HOW TO COMPLETE THIS TASK ::
In the entries that follow, how many lines hold the string "card"? Give only that number.

Records from a data collection

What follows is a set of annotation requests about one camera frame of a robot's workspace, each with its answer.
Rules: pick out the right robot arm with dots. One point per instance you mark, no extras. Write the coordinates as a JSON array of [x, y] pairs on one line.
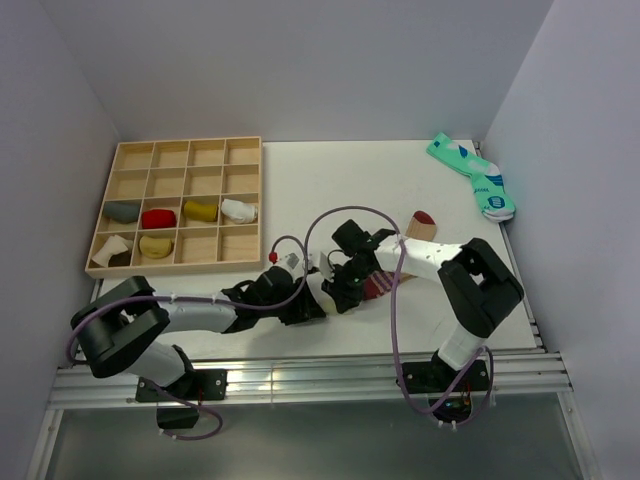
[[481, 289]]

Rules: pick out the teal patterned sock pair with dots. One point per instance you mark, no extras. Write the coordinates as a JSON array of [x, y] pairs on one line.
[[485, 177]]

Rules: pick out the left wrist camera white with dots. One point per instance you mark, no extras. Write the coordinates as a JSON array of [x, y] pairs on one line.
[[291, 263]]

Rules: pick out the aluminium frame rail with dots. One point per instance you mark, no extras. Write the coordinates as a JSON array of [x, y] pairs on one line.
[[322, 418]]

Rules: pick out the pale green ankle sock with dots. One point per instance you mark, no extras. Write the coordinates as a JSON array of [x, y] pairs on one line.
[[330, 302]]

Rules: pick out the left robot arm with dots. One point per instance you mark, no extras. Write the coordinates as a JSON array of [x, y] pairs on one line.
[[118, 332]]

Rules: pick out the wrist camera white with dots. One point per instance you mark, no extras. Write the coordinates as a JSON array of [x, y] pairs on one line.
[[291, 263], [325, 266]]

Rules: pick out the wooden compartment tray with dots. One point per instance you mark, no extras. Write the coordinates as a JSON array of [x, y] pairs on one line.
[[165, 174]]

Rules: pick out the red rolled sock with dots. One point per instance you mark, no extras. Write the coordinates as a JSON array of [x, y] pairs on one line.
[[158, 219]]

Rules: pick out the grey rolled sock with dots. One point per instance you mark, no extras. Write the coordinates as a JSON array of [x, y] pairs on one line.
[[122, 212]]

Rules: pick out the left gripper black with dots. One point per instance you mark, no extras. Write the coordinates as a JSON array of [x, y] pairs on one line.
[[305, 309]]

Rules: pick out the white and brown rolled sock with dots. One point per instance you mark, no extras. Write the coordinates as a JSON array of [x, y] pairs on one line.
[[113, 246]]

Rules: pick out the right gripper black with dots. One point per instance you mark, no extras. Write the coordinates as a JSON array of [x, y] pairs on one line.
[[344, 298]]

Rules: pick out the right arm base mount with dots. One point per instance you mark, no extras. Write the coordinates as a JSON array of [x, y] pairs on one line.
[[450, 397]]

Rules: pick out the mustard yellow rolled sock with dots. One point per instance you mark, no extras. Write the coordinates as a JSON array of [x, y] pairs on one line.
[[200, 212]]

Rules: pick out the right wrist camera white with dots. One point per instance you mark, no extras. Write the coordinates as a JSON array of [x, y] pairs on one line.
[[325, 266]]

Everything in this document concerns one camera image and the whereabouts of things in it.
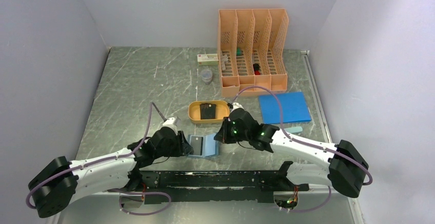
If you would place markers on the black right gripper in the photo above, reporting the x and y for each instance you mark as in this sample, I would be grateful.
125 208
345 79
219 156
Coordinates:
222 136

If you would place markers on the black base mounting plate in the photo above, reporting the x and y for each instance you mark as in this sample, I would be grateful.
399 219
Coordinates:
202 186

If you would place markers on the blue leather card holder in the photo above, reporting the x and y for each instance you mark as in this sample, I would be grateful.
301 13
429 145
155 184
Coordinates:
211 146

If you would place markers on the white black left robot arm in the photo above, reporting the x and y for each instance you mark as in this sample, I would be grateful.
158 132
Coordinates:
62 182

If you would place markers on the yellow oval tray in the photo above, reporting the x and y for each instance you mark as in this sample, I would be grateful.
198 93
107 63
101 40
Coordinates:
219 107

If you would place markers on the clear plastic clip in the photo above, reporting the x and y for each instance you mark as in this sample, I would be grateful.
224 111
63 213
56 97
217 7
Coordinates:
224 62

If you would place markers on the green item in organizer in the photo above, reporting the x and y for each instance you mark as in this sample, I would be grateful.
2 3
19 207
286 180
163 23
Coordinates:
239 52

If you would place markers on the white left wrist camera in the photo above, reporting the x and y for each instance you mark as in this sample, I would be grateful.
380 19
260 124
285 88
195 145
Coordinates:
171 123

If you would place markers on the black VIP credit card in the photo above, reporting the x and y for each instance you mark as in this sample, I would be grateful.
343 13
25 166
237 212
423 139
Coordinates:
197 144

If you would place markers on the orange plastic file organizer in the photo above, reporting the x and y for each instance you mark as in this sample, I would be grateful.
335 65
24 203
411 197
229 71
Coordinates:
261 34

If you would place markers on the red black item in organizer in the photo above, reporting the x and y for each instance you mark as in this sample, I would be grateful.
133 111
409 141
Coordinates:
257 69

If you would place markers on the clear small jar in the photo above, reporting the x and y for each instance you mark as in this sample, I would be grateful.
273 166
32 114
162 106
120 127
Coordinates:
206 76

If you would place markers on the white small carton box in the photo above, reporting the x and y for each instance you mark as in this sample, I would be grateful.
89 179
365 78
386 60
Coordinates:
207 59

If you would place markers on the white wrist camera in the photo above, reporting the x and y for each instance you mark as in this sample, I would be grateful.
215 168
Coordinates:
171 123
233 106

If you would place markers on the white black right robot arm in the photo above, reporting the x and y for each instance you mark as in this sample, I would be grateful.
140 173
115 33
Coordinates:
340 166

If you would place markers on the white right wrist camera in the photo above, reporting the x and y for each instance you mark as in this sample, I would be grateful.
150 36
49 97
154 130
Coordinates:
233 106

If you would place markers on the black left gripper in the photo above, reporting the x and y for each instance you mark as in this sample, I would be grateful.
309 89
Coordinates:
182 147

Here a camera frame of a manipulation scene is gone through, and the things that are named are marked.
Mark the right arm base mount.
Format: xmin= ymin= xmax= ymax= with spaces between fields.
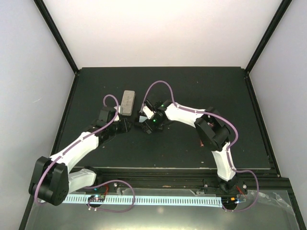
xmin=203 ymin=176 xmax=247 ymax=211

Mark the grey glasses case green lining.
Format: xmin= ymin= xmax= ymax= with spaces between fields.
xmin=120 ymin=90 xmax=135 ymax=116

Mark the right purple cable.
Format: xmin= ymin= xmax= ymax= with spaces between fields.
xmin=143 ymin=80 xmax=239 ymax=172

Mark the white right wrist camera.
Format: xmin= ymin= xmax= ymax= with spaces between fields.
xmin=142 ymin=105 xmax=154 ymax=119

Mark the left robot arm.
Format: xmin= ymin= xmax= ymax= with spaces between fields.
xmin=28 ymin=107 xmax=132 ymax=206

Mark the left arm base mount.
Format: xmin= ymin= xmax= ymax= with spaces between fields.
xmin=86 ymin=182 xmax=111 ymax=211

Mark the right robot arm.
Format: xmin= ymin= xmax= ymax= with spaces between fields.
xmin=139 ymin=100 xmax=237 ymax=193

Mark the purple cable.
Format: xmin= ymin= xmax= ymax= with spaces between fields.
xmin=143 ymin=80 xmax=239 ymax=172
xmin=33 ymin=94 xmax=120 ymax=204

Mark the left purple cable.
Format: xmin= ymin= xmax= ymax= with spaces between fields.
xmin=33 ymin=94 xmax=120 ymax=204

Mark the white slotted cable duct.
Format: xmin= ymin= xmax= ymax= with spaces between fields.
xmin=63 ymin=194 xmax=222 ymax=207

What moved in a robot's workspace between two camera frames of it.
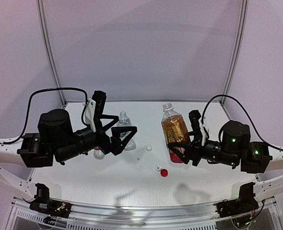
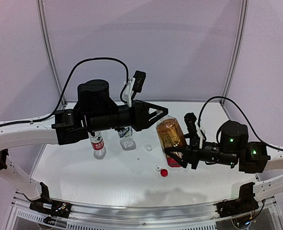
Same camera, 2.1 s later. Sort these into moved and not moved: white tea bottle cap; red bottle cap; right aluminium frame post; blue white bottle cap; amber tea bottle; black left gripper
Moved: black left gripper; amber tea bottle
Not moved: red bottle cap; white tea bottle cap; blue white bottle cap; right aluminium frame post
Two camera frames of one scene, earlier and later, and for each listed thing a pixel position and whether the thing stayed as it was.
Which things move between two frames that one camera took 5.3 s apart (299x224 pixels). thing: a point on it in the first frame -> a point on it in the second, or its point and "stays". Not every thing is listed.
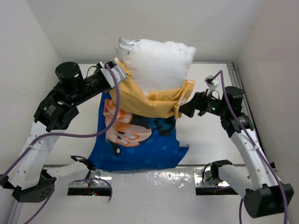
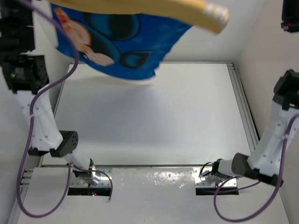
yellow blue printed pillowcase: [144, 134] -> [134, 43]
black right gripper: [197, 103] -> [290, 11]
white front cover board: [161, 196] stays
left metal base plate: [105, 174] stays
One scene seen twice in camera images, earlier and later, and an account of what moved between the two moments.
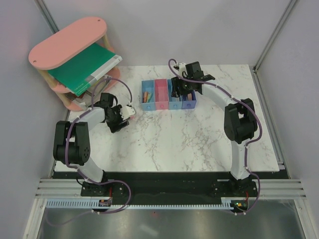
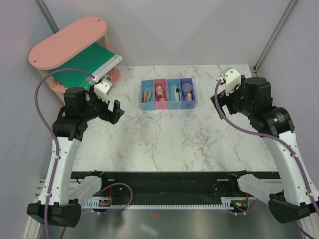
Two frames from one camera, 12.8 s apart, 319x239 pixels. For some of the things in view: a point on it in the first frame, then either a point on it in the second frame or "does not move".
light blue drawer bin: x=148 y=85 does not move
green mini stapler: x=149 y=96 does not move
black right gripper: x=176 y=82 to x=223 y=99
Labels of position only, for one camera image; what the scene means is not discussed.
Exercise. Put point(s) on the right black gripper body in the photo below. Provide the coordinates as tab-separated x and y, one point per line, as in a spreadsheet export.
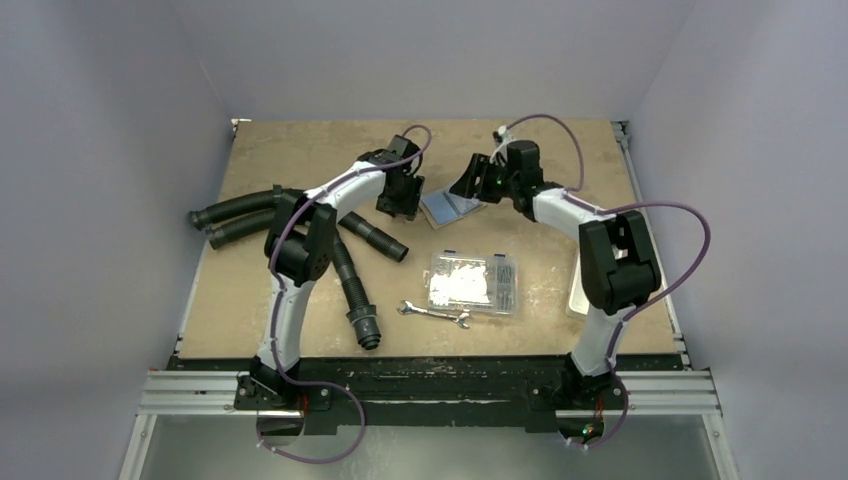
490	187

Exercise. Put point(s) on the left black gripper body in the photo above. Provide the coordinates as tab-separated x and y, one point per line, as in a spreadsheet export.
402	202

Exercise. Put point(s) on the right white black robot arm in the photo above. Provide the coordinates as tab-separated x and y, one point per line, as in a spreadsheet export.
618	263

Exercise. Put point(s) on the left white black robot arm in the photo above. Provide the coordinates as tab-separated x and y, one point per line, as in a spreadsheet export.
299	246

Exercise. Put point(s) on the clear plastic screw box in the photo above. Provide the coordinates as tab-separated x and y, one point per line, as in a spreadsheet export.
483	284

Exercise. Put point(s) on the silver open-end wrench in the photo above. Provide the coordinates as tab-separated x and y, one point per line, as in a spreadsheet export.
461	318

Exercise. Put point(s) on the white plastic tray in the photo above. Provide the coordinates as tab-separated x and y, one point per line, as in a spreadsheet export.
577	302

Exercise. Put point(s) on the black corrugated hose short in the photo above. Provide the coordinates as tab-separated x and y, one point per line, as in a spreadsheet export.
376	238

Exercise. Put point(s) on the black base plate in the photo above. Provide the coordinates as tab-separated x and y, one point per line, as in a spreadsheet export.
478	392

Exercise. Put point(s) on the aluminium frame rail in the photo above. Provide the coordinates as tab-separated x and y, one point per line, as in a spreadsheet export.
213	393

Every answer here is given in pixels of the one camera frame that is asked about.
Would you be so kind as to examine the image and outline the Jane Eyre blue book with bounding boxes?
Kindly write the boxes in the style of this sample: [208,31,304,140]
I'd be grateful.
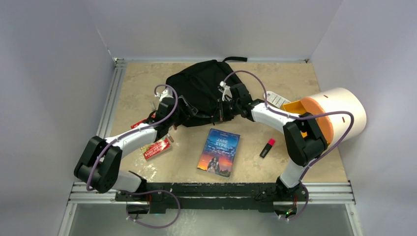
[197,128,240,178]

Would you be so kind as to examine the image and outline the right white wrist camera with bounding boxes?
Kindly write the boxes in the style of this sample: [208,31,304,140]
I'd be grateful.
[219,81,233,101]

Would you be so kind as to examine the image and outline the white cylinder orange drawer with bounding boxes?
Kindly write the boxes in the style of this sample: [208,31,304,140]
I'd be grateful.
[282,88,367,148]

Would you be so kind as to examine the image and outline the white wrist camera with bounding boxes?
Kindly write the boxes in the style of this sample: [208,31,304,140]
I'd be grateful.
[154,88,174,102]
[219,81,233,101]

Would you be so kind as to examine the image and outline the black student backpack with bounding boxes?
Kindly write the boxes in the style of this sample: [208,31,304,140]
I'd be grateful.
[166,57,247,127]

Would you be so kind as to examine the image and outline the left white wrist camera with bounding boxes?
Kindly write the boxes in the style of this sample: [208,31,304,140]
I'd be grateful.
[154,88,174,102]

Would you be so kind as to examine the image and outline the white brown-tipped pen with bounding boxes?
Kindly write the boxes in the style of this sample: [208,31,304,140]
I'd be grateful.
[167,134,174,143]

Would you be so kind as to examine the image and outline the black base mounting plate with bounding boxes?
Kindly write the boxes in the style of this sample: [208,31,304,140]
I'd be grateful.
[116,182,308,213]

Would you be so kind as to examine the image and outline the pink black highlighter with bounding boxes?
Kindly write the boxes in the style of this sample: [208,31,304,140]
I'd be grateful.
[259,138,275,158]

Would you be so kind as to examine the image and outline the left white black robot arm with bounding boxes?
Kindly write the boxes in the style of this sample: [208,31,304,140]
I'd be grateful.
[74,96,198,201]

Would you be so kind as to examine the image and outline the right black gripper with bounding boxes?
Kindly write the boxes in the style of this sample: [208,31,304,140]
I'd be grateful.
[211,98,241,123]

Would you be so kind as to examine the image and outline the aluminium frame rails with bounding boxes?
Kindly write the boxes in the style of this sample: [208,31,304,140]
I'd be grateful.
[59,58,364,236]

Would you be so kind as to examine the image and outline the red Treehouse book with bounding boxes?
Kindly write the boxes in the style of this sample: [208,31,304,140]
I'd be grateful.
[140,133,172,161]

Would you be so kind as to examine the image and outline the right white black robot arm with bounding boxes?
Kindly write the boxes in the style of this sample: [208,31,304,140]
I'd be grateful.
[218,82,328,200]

SOLUTION ::
2